PERM MAMMOTH
The fossil find at Okhansky district of Perm region is believed to be of the tallest of the mammoths, measuring four metres at the shoulder    (Perm Local History Museum) Perm Local History Museum

Russian paleontologists believe they are close to unearthing the first full skeleton of the biggest mammoth that ever lived 200,000 years ago.

A new expedition to excavate the remains of the steppe mammoth in Okhansky district of Perm region expects to speed up the process that began in 2013 and was halted due to bad weather.

It is expected to take another year by when the remains of the 'giant elephant' are expected to be found.

Already the Perm Local History Museum team has found parts of the tusks, occipital bones, hyoid bone fragments, fragment of the right scapula, ribs, vertebrae, jaw, teeth and more.

"At the moment, we have more than 50 steppe mammoth bones and hope to obtain a fairly full skeleton after we finish the excavations," said Tatiana Vostrikova, head of the expedition and deputy director of Perm Local History Museum.

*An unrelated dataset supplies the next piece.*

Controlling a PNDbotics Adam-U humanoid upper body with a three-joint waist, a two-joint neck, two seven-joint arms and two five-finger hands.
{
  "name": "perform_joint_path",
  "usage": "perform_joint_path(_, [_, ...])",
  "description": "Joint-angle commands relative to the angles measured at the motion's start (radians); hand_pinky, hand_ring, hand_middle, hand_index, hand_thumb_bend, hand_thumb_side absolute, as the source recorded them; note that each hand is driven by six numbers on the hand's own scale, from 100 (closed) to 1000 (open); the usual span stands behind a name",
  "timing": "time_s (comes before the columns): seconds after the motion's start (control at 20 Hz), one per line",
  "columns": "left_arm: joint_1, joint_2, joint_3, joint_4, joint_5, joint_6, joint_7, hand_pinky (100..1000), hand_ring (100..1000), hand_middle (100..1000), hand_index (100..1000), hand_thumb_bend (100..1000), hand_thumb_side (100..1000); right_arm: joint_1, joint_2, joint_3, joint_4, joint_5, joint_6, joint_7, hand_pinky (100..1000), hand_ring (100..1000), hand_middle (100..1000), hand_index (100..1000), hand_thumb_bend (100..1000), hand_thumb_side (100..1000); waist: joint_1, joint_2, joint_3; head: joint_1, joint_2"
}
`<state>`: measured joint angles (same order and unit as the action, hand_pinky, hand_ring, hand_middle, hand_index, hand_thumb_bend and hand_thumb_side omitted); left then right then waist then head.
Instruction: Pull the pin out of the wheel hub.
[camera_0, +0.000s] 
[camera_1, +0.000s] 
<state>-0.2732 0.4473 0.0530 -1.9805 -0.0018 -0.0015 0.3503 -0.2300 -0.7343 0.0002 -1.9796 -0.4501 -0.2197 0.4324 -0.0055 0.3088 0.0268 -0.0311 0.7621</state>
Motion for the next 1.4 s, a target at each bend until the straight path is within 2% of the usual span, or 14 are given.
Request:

Earlier finds of the steppe mammoth in Serbia and England were able to recover only 80-90% of the skeleton, reports the Siberian Times.

The steppe mammoth is an extinct species that inhabited northern Eurasia during the Middle Pleistocene period 600,000-150,000 years ago.

With a body height at shoulders reaching four metres in the latest fossil specimen, the steppe mammoth is believed to be the largest elephant that ever lived on earth. Its weight could reach almost 10 tonnes.

The species is thought to be the first stage in the evolution of the steppe and tundra elephants and an ancestor of the woolly mammoth of later glacial periods.

Evgeny Mashchenko, senior researcher at the Paleontological Institute of the Russian Academy of Sciences and scientific adviser to the expedition, said the latest discovery is 'of great scientific interest'.

He assesses the age of the Perm male mammoth when it perished to be about 45. The animals could live to around 60.